Fix incorrect MLAPO weight release in PD mixex scenarios. (#4774)

ZYang6263 · wangxiyuan · web-flow · commit 432b861cae05 · 2025-12-08T23:17:45.000+08:00
### What this PR does / why we need it? Fix incorrect MLAPO weight release in PD mixex scenarios. ### Does this PR introduce _any_ user-facing change? ### How was this patch tested? - vLLM version: v0.12.0 - vLLM main: vllm-project/vllm@ad32e3e Signed-off-by: ZYang6263 <zy626375@gmail.com> Co-authored-by: wangxiyuan <wangxiyuan1007@gmail.com>
diff --git a/vllm_ascend/attention/sfa_v1.py b/vllm_ascend/attention/sfa_v1.py
@@ -470,7 +470,7 @@ def get_and_maybe_dequant_weights(layer: LinearBase):
             if self.fused_qkv_a_proj is None or not isinstance(
                     quant_method, AscendW8A8LinearMethod):
                 reasons.append(
-                    "Currently mlapo only supports W8A8 quantization in MLA scenario."

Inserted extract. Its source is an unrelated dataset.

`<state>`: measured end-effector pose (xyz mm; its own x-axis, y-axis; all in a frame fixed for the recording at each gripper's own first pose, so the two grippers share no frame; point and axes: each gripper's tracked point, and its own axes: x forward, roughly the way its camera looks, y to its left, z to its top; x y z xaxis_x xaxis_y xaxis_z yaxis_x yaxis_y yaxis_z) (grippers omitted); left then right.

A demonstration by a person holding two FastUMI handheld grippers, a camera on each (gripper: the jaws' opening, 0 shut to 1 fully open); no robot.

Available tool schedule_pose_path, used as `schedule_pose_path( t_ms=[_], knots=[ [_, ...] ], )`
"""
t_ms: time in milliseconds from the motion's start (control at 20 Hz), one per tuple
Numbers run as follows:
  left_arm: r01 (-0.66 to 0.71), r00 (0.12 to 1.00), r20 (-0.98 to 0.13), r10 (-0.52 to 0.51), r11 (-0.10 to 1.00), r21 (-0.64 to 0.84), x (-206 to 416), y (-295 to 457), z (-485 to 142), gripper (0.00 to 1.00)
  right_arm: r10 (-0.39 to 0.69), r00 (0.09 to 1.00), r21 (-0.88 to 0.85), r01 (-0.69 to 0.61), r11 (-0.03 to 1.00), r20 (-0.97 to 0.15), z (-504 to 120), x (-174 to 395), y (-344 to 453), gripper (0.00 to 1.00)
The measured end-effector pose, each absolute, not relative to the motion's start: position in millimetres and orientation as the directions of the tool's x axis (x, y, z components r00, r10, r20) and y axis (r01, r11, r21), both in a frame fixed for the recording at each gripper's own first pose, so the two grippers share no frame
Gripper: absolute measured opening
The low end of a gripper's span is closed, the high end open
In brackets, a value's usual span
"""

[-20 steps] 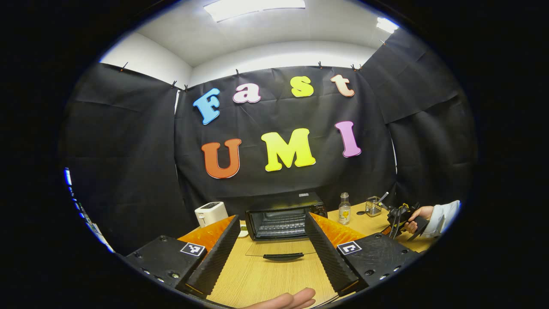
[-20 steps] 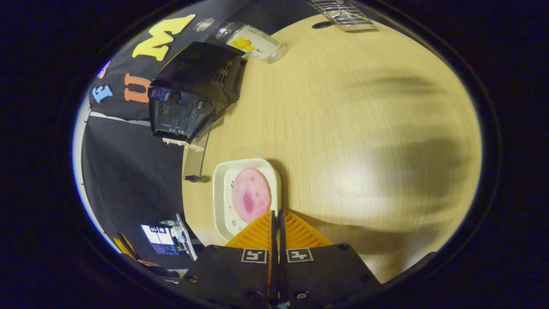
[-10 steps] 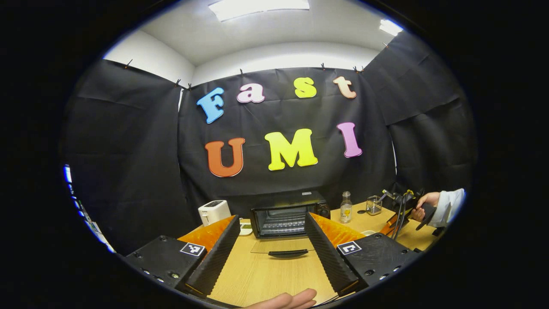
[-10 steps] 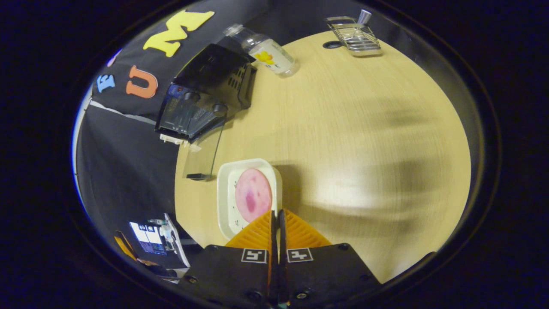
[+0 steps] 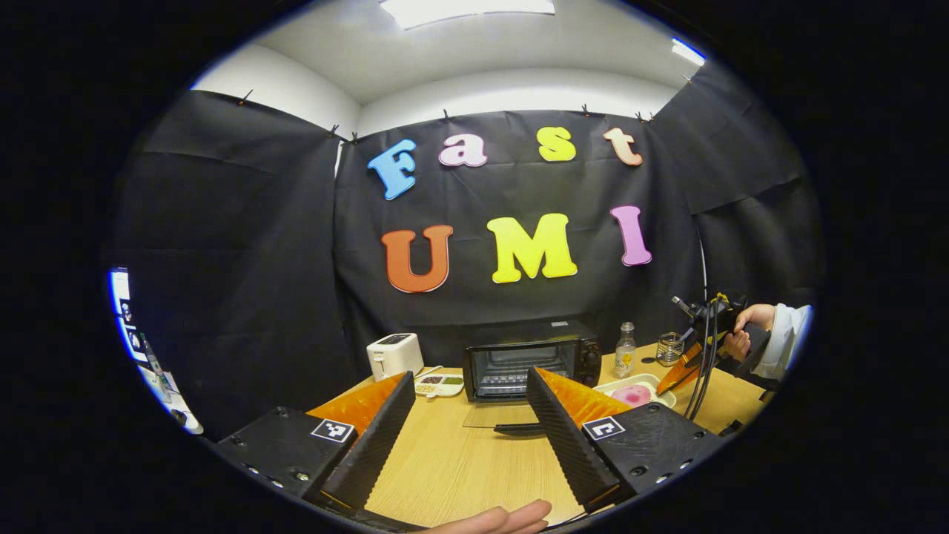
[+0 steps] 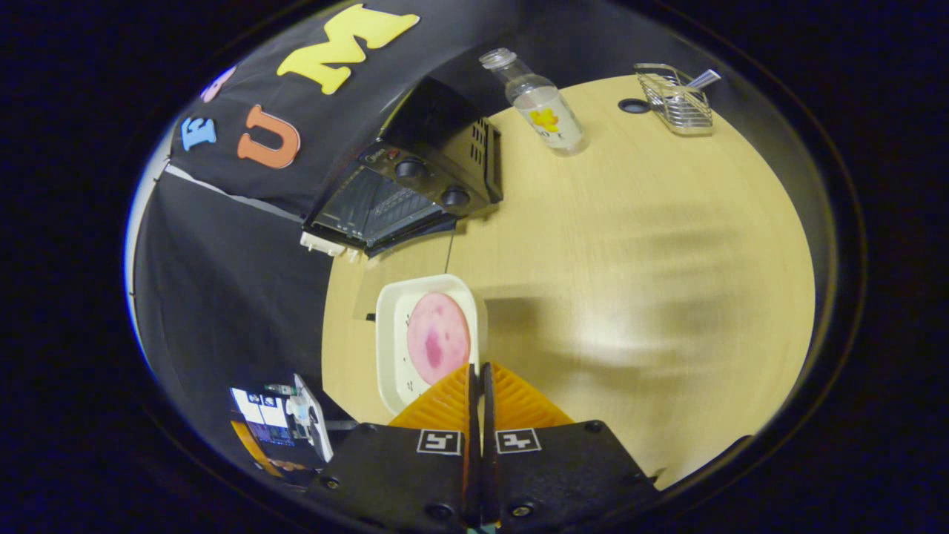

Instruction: Open the electric oven with the left hand, put the food in, and close the electric oven.

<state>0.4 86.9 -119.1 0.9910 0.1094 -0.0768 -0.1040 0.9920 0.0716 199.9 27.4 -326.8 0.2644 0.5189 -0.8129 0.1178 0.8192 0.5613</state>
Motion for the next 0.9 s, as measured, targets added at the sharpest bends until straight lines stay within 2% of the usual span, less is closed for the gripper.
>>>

+                    "Currently mlapo only supports W8A8 quantization in SFA scenario."
                     "Some layers in your model are not quantized with W8A8,"
                     "thus mlapo is disabled for these layers.")

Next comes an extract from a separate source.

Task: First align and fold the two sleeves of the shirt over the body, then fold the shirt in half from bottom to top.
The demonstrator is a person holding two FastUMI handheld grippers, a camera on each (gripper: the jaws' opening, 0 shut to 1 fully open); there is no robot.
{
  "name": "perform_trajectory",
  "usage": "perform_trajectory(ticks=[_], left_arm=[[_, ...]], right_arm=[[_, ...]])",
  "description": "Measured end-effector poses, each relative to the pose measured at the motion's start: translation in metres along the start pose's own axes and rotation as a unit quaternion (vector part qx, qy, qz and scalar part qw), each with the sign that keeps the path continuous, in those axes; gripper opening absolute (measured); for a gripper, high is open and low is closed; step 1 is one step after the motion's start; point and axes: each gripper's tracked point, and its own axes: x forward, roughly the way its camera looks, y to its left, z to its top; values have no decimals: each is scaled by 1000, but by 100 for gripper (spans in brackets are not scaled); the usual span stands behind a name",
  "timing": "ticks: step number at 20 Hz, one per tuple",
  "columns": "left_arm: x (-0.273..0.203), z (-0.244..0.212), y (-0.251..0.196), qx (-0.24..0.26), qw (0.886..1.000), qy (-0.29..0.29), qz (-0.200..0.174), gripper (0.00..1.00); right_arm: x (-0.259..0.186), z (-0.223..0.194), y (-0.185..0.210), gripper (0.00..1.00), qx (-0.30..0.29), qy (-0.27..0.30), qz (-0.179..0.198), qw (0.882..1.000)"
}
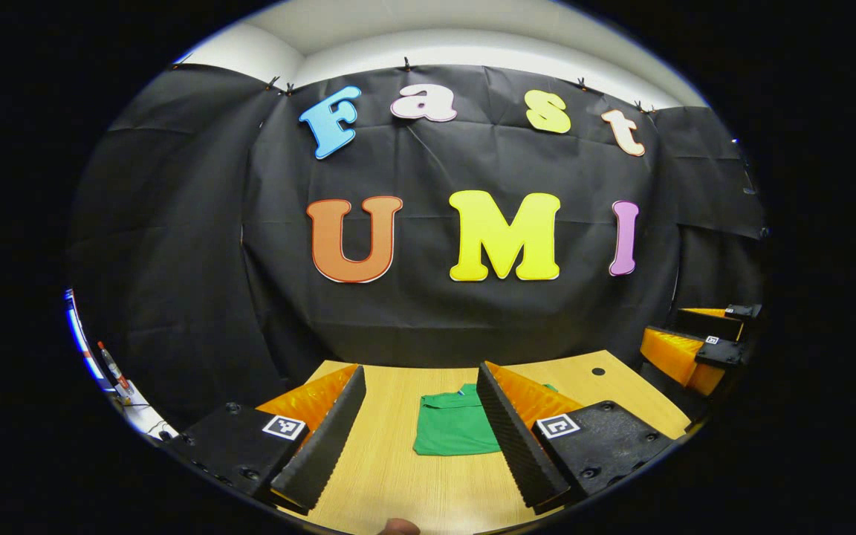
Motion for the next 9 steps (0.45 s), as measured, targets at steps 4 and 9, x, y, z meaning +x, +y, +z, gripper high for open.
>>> perform_trajectory(ticks=[4,9], left_arm=[[-4,1,2,-4,1000,-6,-3,97],[-2,1,0,-6,1000,-7,-16,97]], right_arm=[[-6,0,8,100,-10,-2,5,1000],[-10,-8,6,97,-11,12,-6,1000]])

             if self.enable_sfa_cp:
@@ -597,8 +597,6 @@ def _process_weights_for_fused_mlapo(self, act_dtype: torch.dtype):
         q_a_proj_wt = self.fused_qkv_a_proj.weight.data[
             ..., :self.q_lora_rank].contiguous()
 
-        self.fused_qkv_a_proj.weight = None
-
         kv_a_proj_wt = kv_a_proj_wt.t().contiguous()
         kv_a_proj_wt = trans_rope_weight(kv_a_proj_wt, self.qk_rope_head_dim)
         kv_a_proj_wt = kv_a_proj_wt.t().contiguous()
@@ -673,9 +671,12 @@ def _process_weights_for_fused_mlapo(self, act_dtype: torch.dtype):
         self.ctkv_scale = torch.tensor([1], dtype=act_dtype, device=device)
         self.q_nope_scale = torch.tensor([1], dtype=act_dtype, device=device)
 
-        if self.vllm_config.kv_transfer_config is not None:
+        if self.vllm_config.kv_transfer_config is not None and \
+            self.vllm_config.kv_transfer_config.is_kv_consumer:
+            self.fused_qkv_a_proj.weight = None
             self.fused_qkv_a_proj.deq_scale = None
             self.fused_qkv_a_proj.quant_bias = None
+            self.q_proj.weight = None
             self.q_proj.deq_scale = None
             self.q_proj.quant_bias = None
             torch.npu.empty_cache()